Believe it or not, at one time this mellow mama may have been considered an almost militant feminist. A lot of you may not even remember Ms. Magazine, but I was a subscriber when it advocated equal rights for all women, and not just lesbians. I read it before it became mostly ads, like most magazines.
If someone said or did something blatantly sexist, I would tell them off. Women that would actually choose to stay home and be happy taking care of their families seemed pathetic to me. Hey, I didn’t even wear a bra. (Of course, I really didn’t need to).
As I got older, I’ve gotten wiser in some ways. If someone is offensively sexist, I just avoid them. You really can’t change someone like that, and I really don’t care to try anymore. They probably don’t have the gray matter to comprehend that no one is intrinsically better than someone else based merely on their race, gender, etc. I still cringe at those wedding ceremonies where the poor clueless bride promises to “obey” and “submit” to her man, but then I transport my mind to a tropical island while thanking my lucky stars that I know enough to realize that no one has the right or power to control or dominate my life, and the only thing I plan to obey is my conscience. I’ve also learned firsthand that it is a pleasure being able to take care of one’s family. Well, sometimes it’s a pain in the ass. But it’s definitely not pathetic at all.
While the United States, in theory, advocates equal rights for all, we know this is not exactly the way things are in actuality. Women still earn about a quarter less an hour for the same job. A woman has run for the highest office in the land, but still lost out to a less qualified man. But fighting for our rights doesn’t mean giving up the perks. Actually, we will do better fighting this war as women, not as wanna-be men.
Earlier feminists thought the way to win respect in a man’s world was to give up their femininity. They tried to act and dress more like men. They were throwing away their best assets. They tried to do it all, and wore themselves out. Even though they still earned less than the men, they insisted on paying their own way.

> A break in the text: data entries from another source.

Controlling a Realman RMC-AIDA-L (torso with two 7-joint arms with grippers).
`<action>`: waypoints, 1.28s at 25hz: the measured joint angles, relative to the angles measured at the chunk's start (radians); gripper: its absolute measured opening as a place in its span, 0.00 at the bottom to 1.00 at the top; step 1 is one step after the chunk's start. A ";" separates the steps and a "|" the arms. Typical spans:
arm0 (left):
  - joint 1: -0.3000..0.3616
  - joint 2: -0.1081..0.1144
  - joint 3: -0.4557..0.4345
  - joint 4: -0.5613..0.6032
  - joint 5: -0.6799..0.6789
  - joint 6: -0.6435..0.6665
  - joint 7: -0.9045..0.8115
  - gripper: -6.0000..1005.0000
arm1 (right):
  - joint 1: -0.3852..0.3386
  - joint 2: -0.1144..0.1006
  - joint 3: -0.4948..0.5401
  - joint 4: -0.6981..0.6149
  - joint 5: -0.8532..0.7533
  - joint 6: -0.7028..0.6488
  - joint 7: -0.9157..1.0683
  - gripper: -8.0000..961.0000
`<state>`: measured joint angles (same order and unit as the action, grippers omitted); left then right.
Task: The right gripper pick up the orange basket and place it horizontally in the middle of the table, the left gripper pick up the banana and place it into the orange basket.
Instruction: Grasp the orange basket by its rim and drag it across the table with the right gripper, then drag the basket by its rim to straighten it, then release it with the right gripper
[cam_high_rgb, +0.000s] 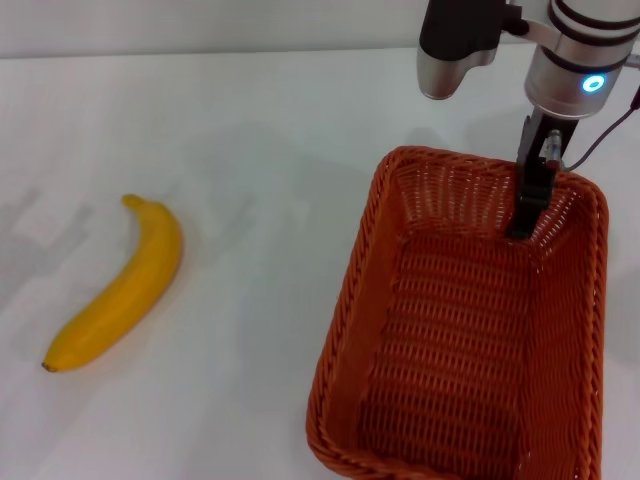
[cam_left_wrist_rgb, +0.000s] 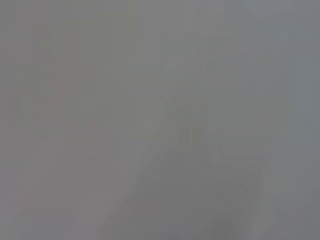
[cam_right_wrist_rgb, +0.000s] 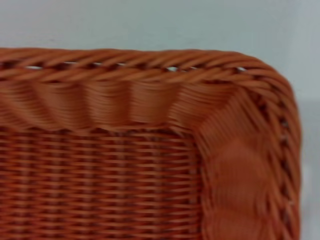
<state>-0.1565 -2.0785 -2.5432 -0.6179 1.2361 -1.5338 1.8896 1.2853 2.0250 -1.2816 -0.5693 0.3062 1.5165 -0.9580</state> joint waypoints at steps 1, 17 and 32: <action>0.000 0.000 0.000 0.000 -0.001 -0.002 0.001 0.85 | -0.006 0.000 -0.011 -0.003 0.000 -0.012 0.007 0.72; -0.004 0.000 0.000 0.000 -0.002 -0.011 0.002 0.84 | -0.014 -0.002 -0.022 -0.007 0.013 0.010 0.052 0.43; -0.009 0.001 -0.001 -0.001 0.001 -0.011 0.003 0.83 | -0.032 -0.035 0.074 -0.062 -0.006 0.018 0.263 0.17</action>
<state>-0.1652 -2.0774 -2.5439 -0.6194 1.2372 -1.5449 1.8927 1.2537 1.9905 -1.2077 -0.6313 0.3007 1.5350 -0.6949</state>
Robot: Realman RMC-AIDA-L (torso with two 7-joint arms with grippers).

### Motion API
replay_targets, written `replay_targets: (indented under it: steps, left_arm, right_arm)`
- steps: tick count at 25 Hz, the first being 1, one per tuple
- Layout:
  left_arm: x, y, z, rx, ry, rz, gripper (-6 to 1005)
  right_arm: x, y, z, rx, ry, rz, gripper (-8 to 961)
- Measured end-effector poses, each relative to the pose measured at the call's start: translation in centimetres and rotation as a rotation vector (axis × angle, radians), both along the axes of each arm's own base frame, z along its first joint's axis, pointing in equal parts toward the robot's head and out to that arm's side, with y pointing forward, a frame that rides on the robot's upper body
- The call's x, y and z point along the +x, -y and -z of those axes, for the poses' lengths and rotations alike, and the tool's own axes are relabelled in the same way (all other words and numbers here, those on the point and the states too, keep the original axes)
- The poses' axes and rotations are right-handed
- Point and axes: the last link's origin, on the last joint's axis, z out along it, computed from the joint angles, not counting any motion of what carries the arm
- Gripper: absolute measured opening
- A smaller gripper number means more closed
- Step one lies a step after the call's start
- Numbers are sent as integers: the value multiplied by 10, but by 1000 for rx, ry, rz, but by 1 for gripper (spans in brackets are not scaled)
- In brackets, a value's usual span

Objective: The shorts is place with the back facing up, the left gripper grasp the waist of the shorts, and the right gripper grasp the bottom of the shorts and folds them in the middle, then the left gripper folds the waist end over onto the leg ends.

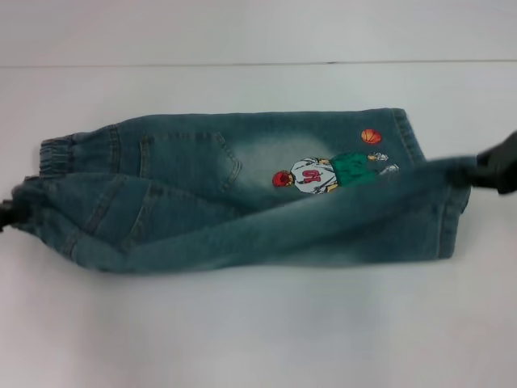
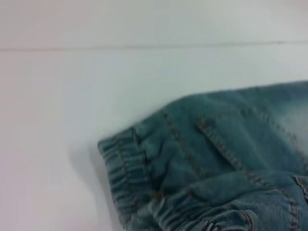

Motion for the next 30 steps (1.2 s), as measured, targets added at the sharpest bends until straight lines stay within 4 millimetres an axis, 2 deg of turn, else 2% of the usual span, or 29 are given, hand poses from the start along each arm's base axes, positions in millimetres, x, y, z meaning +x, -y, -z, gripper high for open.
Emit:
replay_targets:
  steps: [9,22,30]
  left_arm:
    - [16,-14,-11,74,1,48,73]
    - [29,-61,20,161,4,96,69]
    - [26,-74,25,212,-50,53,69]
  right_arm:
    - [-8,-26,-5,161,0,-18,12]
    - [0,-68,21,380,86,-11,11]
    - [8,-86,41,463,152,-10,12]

I, instead, choose to accept the good with the bad. I appreciate when my husband opens the door for me or holds my coat. He knows I can do this myself. It’s just a nice gesture of appreciation. If I was single, I wouldn’t fight my date if he wanted to pay the check. And if we women choose to work outside the home part-time or not at all, there is less negative stigma attached to this than there is for the men in our lives.
Sometimes Big Daddy suggests that I go back to work full-time so that maybe he can stay home. Yeah, right. Now that staying home is actually fun and I can do the things I want to do, instead of changing poopy diapers and arranging carpools, I’m going to give that up? I’d really like to help him out. But I’m going to keep enjoying one of the perks we women have and continue to work my part-time job.